Perubahan yang paling mencolok adalah pada penamaan tokoh. Semula Remba dan Tami, menjadi Sabda dan Kana. Keduanya bermakna "kata". Bedanya hanya dari asal kata. Sabda dari bahasa Indonesia, Kana dari bahasa Makassar.
Selang dua hari setelah naskah saya ajukan ke penerbit, jawaban sudah tiba. Sabda dan Kana akhirnya bertemu jodoh. Persiapan kelahiran sudah matang. Kover pun sudah ada. Sederhana dan berbau milenial. Ini lagi-lagi usulan Amel yang menginginkan kover berwarna pastel. Saya sendiri memilih oranye. Jadi, kami bersatu dalam oranye pastel. Tukang bikin sampulnya juga keren karena dapat mewujudkan apa yang kami bayang-bayangkan.
Jadi, trik mencari jodoh yang ketiga adalah akan indah pada waktunya.
Saya bermaksud "mencari jodoh buat tulisan", kalian mungkin mengira jodoh berupa pasangan. Aduh, itu mah saya juga tidak tahu bagaimana triknya. Sungguhpun rencana kelahiran buku ini memang perlu saya kabarkan, seperti ungkap Andi Karman--akademisi Bahasa dan Sastra Indonesia, buku ini penting untuk menakar keindonesiaan kita.Â
Pada dasarnya, saya hanya ingin berbagi pengalaman. Kadang apa yang kita hajatkan berlangsung tidak semulus dengan yang inginkan. Ada keberhasilan ada kegagalan, ada keuntungan ada kerugian. Yang pernah gagal atau rugi tidak boleh lekas menyerah. Selama kita yakin dan mau bangkit, jalan pasti terbentang lapang.
Akhirnya, izinkan saya berterima kasih apabila kalian sembuh dari rasa kecewa. Sekali lagi, saya tidak bermaksud mengibul atau melagak. Di luar sana banyak orang yang punya naskah bagus dan layak baca, tetapi kurang nyali untuk mengangsurkan naskahnya ke penerbit.
Ada juga yang punya naskah bagus dan patah arang hanya karena pernah ditolak satu kali. Jangan cemen, dong. Berpikir positif saja. Jangankan kita, kalian dan saya, J.K. Rowling saja pernah mengalami penolakan berkali-kali. Boleh jadi naskah kita tidak cocok, tidak sehaluan, atau tidak senapas dengan penerbit yang menampik itu. Sesederhana itu.

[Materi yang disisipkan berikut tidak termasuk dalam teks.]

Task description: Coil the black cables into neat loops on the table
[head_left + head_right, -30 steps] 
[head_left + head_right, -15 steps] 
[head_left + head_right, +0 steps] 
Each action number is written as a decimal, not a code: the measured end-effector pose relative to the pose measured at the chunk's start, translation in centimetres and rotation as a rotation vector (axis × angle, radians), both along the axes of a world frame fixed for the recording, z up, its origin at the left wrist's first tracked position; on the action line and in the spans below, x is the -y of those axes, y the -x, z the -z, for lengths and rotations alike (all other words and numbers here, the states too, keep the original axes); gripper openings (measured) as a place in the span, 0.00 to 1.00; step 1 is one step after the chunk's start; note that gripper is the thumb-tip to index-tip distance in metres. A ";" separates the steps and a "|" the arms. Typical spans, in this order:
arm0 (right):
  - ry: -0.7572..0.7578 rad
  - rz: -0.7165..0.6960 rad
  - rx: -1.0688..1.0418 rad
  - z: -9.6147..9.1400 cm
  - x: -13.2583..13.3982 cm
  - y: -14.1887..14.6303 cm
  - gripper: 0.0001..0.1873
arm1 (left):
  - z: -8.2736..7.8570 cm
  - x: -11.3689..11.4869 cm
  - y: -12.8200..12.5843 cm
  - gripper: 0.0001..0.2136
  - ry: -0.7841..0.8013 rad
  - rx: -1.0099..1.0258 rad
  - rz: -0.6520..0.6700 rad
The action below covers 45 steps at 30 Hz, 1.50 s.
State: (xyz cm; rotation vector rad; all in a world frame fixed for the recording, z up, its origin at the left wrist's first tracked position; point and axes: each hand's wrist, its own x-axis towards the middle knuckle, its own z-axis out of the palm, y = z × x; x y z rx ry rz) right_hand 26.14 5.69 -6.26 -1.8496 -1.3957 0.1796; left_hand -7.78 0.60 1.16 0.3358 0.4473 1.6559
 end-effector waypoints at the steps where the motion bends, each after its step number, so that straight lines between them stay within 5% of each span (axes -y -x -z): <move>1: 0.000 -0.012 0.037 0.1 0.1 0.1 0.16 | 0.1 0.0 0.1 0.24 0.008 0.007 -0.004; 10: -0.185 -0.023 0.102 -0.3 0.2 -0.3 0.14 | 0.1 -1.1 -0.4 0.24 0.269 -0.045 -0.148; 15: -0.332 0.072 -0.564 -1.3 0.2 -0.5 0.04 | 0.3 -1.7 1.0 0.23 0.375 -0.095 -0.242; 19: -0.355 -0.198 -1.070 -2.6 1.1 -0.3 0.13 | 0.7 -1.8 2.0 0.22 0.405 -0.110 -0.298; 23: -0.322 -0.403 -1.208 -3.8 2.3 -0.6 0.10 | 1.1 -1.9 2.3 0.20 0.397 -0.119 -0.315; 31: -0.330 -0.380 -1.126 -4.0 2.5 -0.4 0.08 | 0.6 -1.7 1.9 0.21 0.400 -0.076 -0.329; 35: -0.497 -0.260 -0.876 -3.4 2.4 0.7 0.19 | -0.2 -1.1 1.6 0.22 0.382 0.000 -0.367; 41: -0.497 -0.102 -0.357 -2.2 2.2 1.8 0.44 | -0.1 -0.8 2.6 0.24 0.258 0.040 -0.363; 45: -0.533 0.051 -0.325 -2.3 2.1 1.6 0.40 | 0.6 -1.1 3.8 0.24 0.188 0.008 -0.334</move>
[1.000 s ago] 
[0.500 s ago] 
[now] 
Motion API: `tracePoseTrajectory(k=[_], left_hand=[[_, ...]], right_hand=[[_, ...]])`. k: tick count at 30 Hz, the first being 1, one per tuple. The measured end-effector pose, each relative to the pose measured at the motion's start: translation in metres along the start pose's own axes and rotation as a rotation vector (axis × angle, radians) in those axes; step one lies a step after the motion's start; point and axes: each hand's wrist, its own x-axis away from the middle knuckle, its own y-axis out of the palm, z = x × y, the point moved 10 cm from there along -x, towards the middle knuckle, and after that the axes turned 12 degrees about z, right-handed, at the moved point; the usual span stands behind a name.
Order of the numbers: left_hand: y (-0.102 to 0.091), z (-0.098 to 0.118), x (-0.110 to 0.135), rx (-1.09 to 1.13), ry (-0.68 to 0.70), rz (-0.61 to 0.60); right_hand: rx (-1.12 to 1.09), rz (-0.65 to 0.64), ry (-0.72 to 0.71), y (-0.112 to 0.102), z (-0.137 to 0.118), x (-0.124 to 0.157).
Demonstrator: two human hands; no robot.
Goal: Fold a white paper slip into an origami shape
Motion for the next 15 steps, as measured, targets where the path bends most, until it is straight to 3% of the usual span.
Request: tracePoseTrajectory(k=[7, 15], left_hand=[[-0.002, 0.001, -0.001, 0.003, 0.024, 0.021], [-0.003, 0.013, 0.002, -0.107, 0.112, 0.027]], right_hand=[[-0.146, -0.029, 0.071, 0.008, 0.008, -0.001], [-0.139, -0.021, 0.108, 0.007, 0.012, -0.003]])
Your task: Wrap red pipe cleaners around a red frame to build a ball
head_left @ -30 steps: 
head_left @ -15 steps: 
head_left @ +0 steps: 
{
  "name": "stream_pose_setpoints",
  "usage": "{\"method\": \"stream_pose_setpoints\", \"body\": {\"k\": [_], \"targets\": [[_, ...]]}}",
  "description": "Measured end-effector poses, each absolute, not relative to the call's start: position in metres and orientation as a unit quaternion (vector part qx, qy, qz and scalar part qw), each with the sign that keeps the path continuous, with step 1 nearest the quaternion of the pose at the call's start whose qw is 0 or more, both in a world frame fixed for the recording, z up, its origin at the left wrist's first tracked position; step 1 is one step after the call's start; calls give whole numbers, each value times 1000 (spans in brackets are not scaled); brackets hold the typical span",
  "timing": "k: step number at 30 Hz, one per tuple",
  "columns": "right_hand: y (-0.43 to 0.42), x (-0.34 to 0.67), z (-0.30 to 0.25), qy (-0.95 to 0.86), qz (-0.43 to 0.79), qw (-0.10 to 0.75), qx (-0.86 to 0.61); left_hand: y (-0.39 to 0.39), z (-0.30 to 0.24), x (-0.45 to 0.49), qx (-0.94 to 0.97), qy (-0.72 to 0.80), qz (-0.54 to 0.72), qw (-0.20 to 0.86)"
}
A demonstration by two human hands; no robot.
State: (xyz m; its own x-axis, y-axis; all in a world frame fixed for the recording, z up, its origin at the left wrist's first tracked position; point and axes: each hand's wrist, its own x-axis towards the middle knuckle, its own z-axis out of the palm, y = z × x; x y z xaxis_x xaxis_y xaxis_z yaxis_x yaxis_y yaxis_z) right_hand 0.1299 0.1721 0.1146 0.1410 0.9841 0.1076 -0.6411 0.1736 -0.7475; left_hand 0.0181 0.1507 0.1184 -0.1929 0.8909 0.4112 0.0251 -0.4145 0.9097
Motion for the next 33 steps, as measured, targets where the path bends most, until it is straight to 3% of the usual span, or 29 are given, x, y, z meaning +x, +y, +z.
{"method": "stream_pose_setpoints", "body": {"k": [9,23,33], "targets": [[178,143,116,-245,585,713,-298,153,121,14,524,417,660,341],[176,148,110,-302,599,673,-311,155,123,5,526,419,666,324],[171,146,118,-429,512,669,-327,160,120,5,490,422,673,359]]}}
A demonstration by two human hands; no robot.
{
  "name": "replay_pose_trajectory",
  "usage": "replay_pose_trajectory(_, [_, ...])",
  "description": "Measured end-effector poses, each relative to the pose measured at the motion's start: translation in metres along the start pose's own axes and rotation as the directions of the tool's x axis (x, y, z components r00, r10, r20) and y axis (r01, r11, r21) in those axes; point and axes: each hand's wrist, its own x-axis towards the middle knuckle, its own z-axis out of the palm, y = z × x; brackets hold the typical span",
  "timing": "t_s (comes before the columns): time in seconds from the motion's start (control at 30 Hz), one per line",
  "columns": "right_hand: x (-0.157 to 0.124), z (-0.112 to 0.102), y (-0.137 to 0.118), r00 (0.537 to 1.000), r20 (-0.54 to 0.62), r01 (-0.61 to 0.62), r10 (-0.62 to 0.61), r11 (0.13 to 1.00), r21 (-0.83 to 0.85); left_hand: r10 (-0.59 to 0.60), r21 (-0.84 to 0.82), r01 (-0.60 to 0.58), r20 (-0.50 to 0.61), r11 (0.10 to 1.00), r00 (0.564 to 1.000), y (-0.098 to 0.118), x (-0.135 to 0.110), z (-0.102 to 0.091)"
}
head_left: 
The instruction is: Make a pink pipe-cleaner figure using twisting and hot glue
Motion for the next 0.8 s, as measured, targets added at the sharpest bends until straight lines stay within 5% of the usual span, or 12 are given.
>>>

Saya juga ingin berterima kasih kepada pengelola Kompasiana yang telah memberikan ruang bagi saya untuk berbagi kabar tentang bahasa Indonesia. Tentu pula kepada teman-teman Kompasianer yang baik hati dan suka meluangkan waktu membaca tulisan saya.
Remba dan Tami, yang bersalin nama menjadi Sabda dan Kana, akhirnya pindah ke buku. Mungkin kalian akan bertemu tokoh baru, entah Jaro entah Aldo, selama kalian masih senang membaca tulisan-tulisan sederhana saya.
Bagaimana dengan Amel? Dia baik-baik saja. Dia tetap sebagai perempuan Sunda bermata sendu yang selalu meneduhkan dan meneguhkan batin saya.